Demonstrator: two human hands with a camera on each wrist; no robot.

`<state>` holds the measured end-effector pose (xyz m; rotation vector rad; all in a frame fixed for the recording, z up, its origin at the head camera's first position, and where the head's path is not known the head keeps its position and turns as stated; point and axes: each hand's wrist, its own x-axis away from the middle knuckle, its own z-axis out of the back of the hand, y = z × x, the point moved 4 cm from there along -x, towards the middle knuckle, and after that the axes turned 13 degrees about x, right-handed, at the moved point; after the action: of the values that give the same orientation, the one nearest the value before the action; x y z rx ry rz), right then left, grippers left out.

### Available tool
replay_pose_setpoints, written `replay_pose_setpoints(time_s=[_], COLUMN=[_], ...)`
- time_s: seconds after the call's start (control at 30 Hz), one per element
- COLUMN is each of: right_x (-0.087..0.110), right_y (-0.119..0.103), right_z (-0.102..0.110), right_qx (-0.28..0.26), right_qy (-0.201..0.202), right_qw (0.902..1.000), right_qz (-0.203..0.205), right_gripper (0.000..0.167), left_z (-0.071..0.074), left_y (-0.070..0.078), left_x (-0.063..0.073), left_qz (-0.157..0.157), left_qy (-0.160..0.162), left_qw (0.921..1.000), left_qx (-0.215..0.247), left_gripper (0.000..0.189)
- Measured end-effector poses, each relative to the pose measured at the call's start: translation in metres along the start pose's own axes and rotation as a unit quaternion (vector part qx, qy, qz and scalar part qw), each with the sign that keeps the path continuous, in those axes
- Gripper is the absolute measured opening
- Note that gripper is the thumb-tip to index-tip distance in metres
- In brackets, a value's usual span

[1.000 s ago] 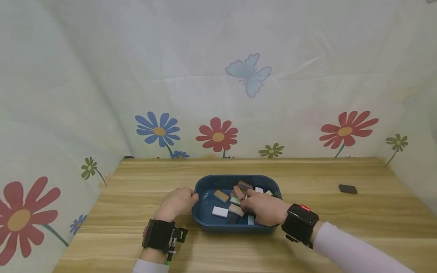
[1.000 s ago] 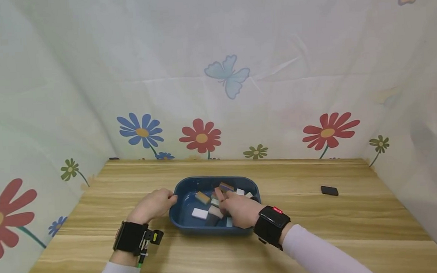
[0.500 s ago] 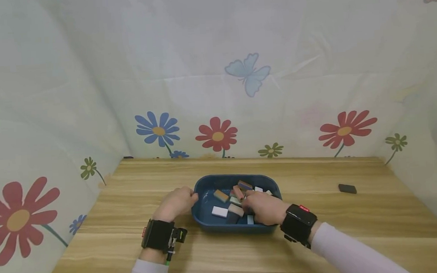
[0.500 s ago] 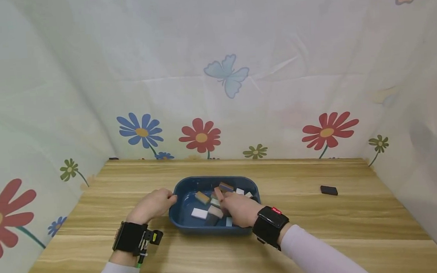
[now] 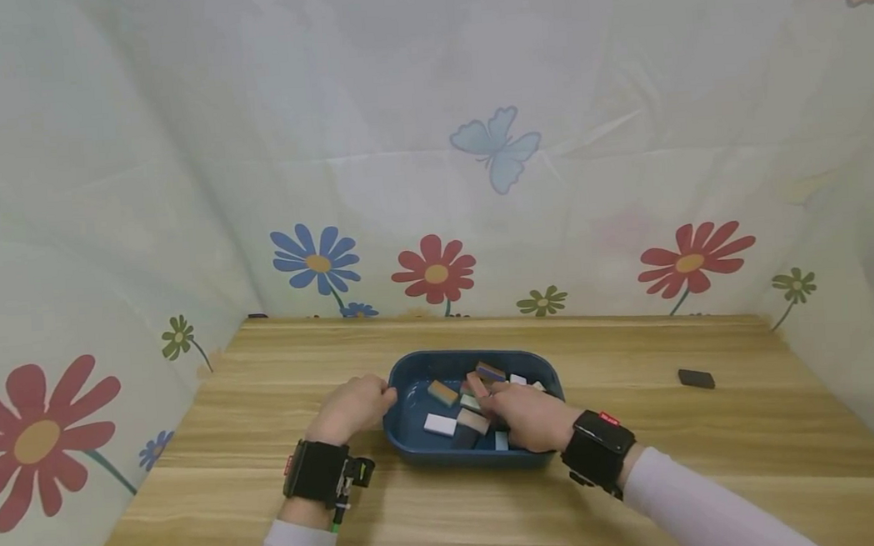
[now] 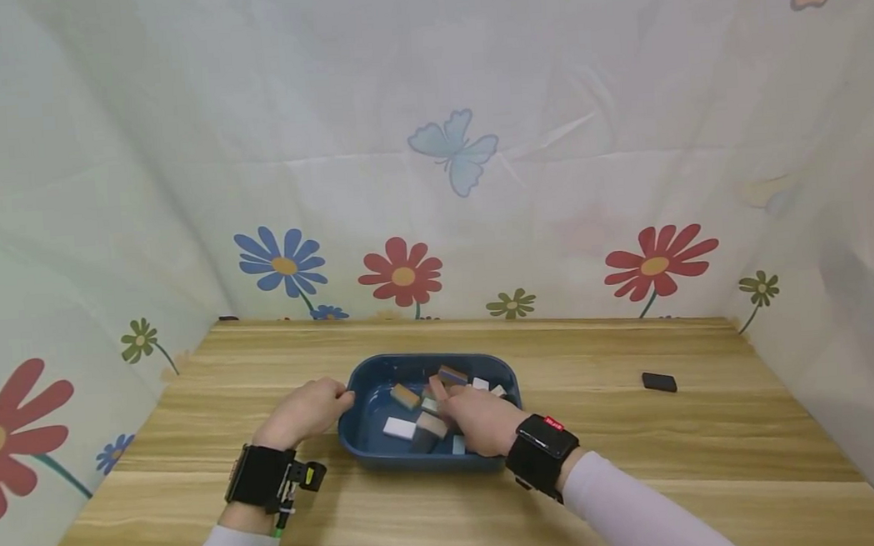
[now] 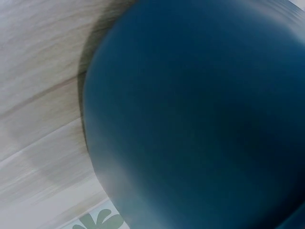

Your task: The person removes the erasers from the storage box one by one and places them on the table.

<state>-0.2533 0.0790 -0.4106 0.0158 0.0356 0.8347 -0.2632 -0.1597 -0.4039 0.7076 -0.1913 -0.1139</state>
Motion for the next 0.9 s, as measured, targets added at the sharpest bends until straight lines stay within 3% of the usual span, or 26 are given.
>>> replay_pose_setpoints(time_s=[0.1,0.2,0.37,0.43,0.57,0.73,0.9], right_x=[0.001,0.002,0.005,0.006,0.009,0.022,0.049], right_y=[0.001,0.003,0.003,0.002,0.008,0.040,0.080], right_z=[0.001,0.003,0.012,0.026,0.065,0.103,0.113], right_qx=[0.000,0.003,0.000,-0.005,-0.004,0.030,0.007], right_qy=[-0.005,-0.002,0.031,0.048,0.070,0.067,0.053], right_qw=[1.0000,1.0000,0.9995,0.9988,0.9973,0.9947,0.9894], right_qz=[-0.001,0.000,-0.006,-0.008,-0.022,-0.072,-0.135], right_gripper=[0.082,0.084,0.056,0.038,0.025,0.022,0.018], left_z=[-0.001,-0.002,-0.001,-0.001,-0.001,-0.001,-0.002], left_y=[0.000,0.000,0.000,0.000,0.001,0.000,0.002], left_x=[-0.003,-0.004,-0.002,-0.001,-0.001,0.000,0.001], left_qz=[-0.001,-0.002,-0.001,-0.001,0.002,0.007,0.005], left_qy=[0.000,0.002,0.007,0.009,0.012,0.010,0.009], left_qw=[1.0000,1.0000,1.0000,1.0000,0.9999,0.9999,0.9999], left_qx=[0.001,0.005,0.000,-0.002,-0.001,-0.008,-0.010], left_gripper=[0.031,0.031,0.031,0.031,0.030,0.030,0.030])
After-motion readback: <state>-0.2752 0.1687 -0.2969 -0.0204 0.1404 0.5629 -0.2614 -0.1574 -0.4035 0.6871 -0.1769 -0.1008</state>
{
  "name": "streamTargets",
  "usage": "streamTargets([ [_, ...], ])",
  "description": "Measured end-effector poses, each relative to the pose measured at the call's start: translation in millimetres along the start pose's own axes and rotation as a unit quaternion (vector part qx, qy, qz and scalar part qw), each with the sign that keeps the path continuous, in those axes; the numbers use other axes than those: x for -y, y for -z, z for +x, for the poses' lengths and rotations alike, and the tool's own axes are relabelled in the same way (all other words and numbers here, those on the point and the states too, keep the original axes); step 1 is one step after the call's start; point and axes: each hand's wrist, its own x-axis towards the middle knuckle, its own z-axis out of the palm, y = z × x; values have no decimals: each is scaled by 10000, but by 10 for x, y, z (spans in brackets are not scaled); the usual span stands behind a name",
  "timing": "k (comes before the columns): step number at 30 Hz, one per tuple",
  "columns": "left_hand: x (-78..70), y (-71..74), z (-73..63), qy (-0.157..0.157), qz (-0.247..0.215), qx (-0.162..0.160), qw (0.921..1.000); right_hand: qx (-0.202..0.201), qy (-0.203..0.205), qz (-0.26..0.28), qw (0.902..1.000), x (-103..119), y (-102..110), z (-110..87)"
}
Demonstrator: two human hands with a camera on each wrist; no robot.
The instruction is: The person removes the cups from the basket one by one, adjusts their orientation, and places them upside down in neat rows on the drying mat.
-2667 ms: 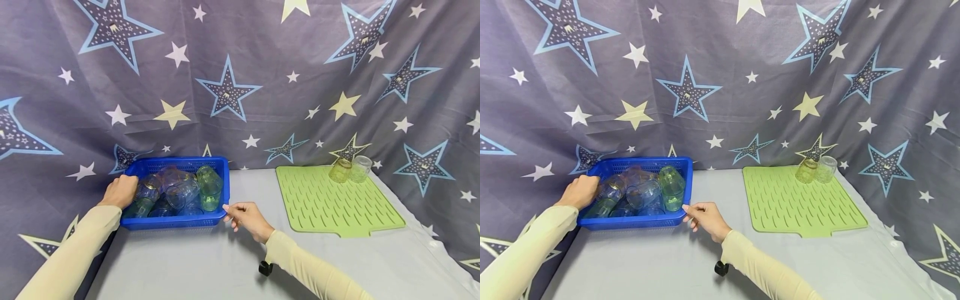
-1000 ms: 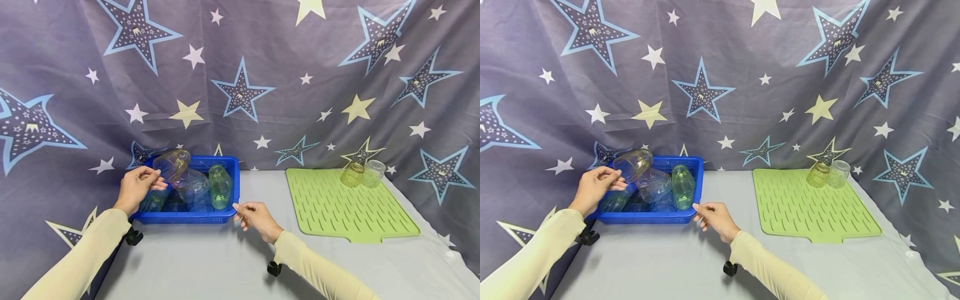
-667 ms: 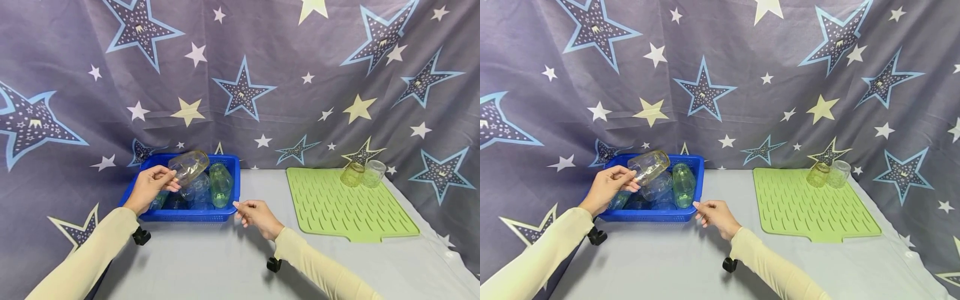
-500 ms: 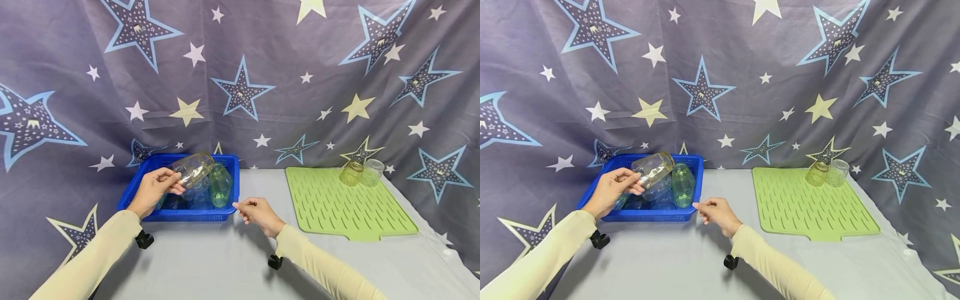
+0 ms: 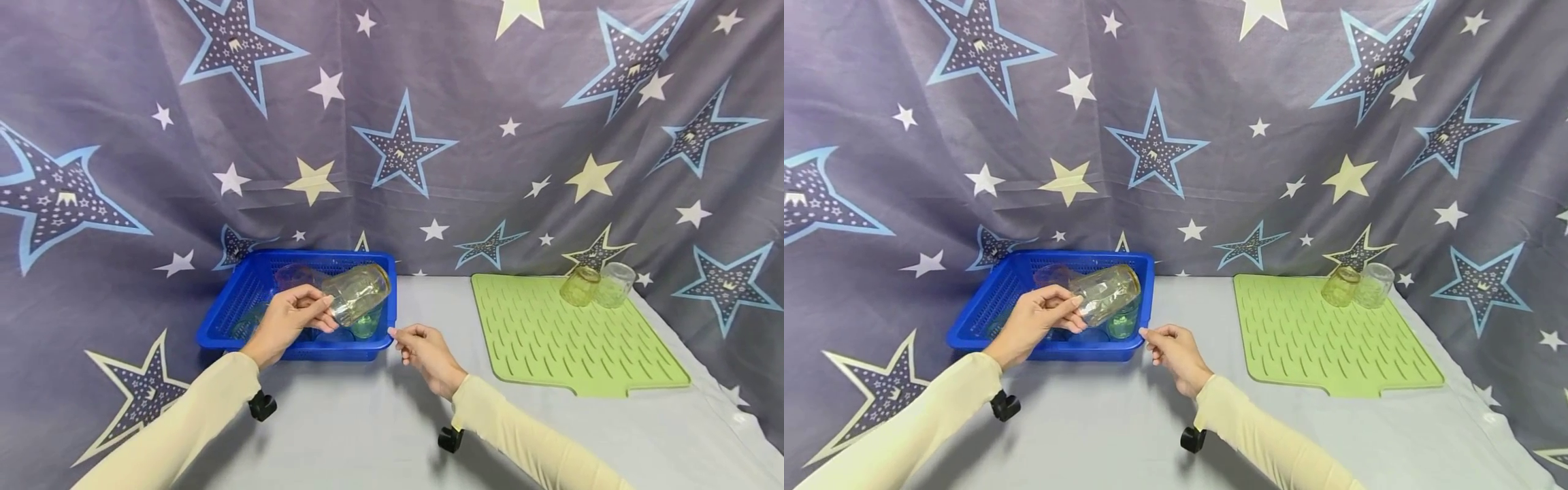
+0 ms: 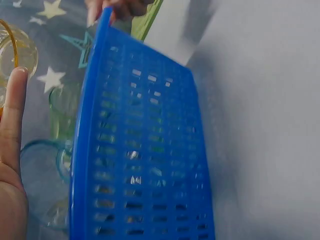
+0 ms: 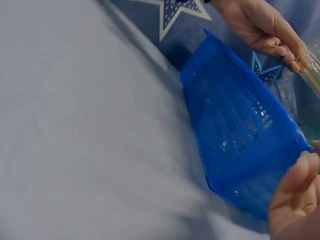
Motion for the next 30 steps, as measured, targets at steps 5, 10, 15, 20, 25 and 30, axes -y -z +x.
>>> streamTargets([
  [5, 26, -144, -4, 59, -9, 211, 9998, 621, 126, 1143, 9914, 86, -49, -18],
  [10, 55, -234, -45, 141, 14, 355, 9993, 1608, -34, 1459, 9761, 221, -94, -47],
  [15, 60, -319, -40, 97, -39, 432, 9990, 1814, -121, 1628, 9698, 258, -62, -62],
  [20, 68, -380, -51, 166, 519, 348, 9979, 1798, -155, 1935, 9644, 236, 7, -73],
  [25, 82, -485, -64, -304, 2148, 133, 9761, 1750, 13, 1946, 9652, 246, 108, -45],
  [30, 123, -652, -37, -1439, 3665, 314, 9187, 1521, 129, 1931, 9692, 300, 225, -13],
])
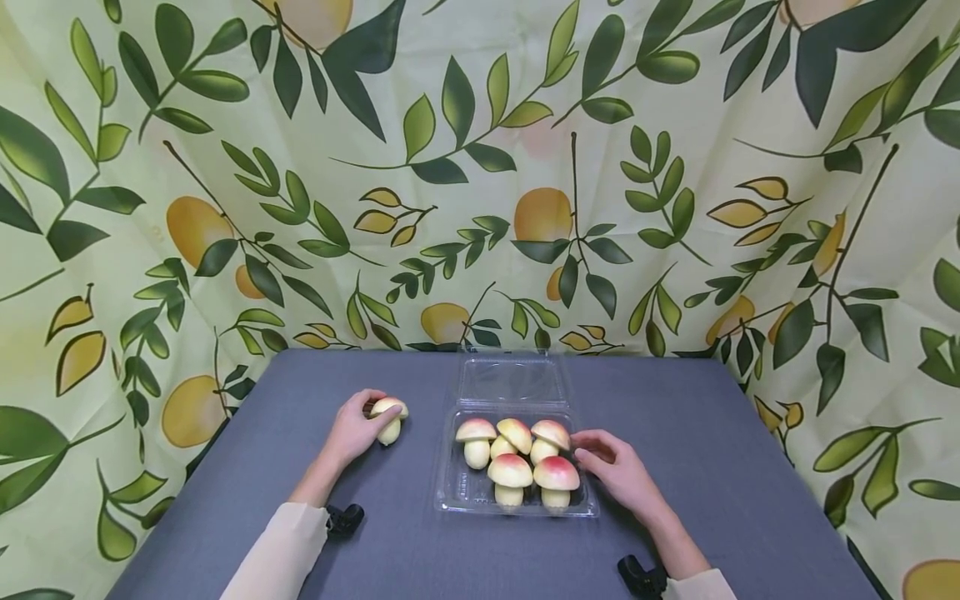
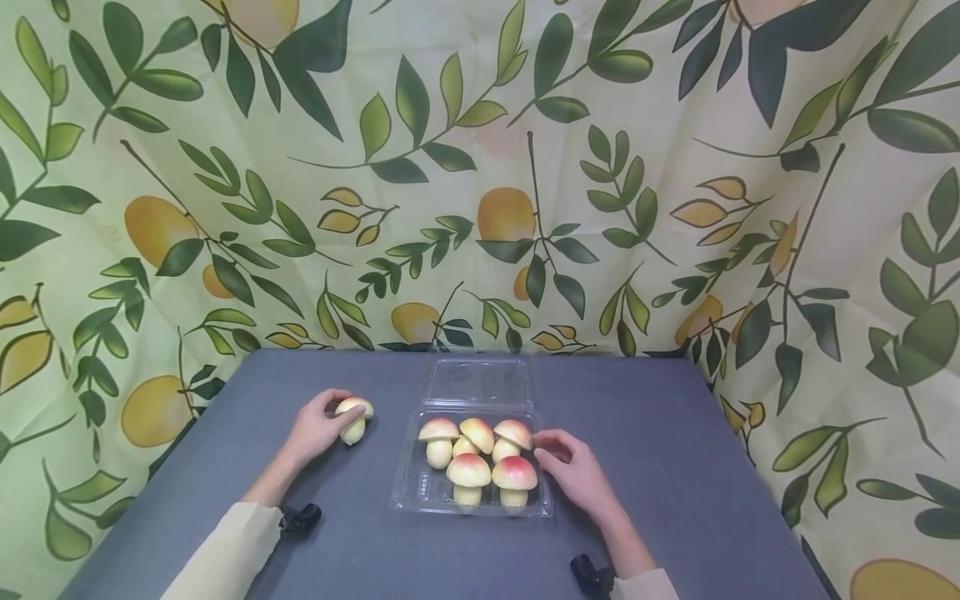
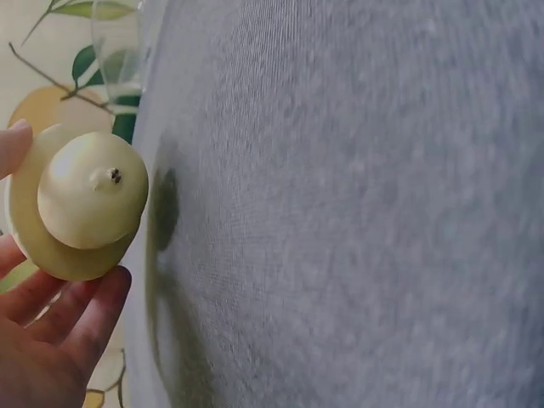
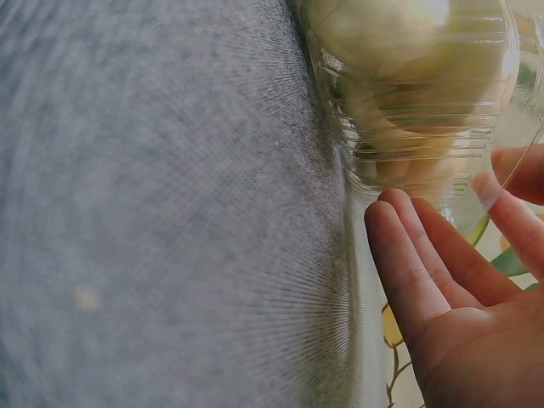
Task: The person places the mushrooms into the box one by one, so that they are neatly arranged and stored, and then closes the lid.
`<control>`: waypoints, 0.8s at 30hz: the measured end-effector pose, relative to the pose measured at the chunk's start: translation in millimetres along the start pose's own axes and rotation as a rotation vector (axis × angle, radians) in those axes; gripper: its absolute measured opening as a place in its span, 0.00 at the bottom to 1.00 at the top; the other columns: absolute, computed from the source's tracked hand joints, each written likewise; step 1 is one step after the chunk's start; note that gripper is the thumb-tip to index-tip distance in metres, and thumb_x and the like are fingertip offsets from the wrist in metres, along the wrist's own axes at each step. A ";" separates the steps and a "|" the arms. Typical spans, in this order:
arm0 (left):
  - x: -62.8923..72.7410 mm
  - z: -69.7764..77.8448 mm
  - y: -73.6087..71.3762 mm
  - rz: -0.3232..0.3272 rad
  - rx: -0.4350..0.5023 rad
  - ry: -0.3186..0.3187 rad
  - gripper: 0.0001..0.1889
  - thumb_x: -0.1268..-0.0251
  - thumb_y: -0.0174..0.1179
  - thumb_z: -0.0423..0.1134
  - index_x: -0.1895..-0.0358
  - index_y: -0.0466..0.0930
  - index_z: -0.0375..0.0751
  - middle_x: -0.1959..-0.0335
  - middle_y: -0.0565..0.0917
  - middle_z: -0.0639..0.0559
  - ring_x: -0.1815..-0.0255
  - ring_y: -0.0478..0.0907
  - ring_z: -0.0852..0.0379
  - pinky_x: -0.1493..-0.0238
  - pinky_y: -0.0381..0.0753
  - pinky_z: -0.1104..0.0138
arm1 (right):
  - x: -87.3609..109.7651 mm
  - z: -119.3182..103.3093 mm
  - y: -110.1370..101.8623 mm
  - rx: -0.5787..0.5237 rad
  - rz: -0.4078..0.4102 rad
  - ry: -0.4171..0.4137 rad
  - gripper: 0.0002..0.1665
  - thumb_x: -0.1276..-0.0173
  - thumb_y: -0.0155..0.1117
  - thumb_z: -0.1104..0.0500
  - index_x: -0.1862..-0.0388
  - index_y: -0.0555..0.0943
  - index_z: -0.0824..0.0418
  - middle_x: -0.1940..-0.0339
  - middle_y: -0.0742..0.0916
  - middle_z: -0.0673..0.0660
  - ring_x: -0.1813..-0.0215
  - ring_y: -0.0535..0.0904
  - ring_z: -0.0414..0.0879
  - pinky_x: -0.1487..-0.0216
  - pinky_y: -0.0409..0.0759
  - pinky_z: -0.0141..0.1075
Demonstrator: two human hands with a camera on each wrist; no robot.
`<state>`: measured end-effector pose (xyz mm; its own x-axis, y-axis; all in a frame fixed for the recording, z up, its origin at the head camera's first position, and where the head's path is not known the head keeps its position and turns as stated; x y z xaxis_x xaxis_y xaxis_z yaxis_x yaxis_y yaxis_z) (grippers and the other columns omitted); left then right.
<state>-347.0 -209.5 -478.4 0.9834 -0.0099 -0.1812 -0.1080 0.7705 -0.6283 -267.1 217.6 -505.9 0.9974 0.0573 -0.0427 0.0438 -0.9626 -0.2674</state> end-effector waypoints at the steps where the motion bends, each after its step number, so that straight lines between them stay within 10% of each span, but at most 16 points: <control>1: 0.5 2.0 1.1 -0.002 -0.007 0.005 0.24 0.34 0.70 0.50 0.44 0.81 0.36 0.47 0.82 0.41 0.48 0.78 0.46 0.48 0.76 0.55 | -0.1 0.2 0.1 -0.002 0.000 -0.001 0.17 0.29 0.67 0.63 0.43 0.81 0.68 0.46 0.85 0.65 0.47 0.84 0.50 0.52 0.84 0.32; 24: 18.0 59.3 10.8 0.020 0.038 0.178 0.20 0.38 0.73 0.47 0.50 0.83 0.39 0.56 0.83 0.49 0.54 0.79 0.53 0.48 0.80 0.55 | 0.5 -1.7 1.2 0.002 -0.003 0.001 0.17 0.27 0.66 0.64 0.43 0.81 0.68 0.45 0.85 0.65 0.47 0.84 0.52 0.51 0.83 0.31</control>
<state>-321.7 -163.5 -443.6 0.9395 -0.1048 -0.3262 -0.1178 0.7952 -0.5947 -266.4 216.0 -504.6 0.9973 0.0603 -0.0409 0.0471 -0.9618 -0.2695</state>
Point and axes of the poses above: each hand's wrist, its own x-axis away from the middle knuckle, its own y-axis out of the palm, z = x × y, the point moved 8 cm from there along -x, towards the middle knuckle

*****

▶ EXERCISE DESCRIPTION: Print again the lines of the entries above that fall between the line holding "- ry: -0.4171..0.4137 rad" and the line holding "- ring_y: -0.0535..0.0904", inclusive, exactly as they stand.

▶ RESPONSE FOR THIS EXERCISE:
  - ry: -0.4171..0.4137 rad
  - gripper: 0.0002..0.1665
  - thumb_x: -0.1276..-0.0173
  - thumb_y: -0.0155..0.1117
  - thumb_z: -0.1104..0.0500
  - index_x: -0.1862..-0.0388
  - index_y: -0.0555..0.0943
  - index_z: -0.0824..0.0418
  - middle_x: -0.1940..-0.0339
  - middle_y: -0.0742..0.0916
  - middle_z: -0.0673..0.0660
  - ring_x: -0.1813..-0.0215
  - ring_y: -0.0535..0.0904

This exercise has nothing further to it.